Mr. Oyedepo was named the richest pastor in Nigeria last year by Forbes magazine with an estimated worth of over N20billion.

During the hearing of the case, Dele Adesina, counsel to Bishop Oyedepo, had complained to the court that they did not have a photograph and the video where the Bishop slapped the young lady.

Mr. Adesina had argued that there was nothing to show that the young lady who was slapped in the video – who had been dubbed ‘Miss Justice’ in the course of the suit - is a living person.

“There is nothing to show in the application that ‘Miss Justice’ is a living and existing person entitled to claim under the provisions of the 1999 Constitution,” Mr. Adesina said.
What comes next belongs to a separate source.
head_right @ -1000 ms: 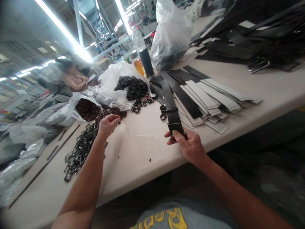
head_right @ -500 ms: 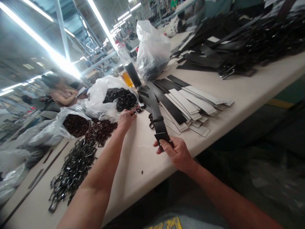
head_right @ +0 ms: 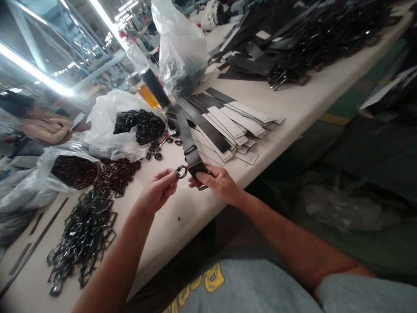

“We humbly submit that ‘Miss Justice’ is a fictitious person, not capable of being represented in court.

“For the applicant to establish that he is suing on behalf of another person, that person must be determinable and identifiable,” he added.

On his part, Mr. Igbinedion asked the court to grant him all his reliefs since the respondents, in denying that the young lady was slapped, had failed to help the court arrive at justice.

“The respondents rather chose to lay their defence on all imaginable legal technicalities without attacking or denying the several damaging allegations,” said Mr. Igbinedion.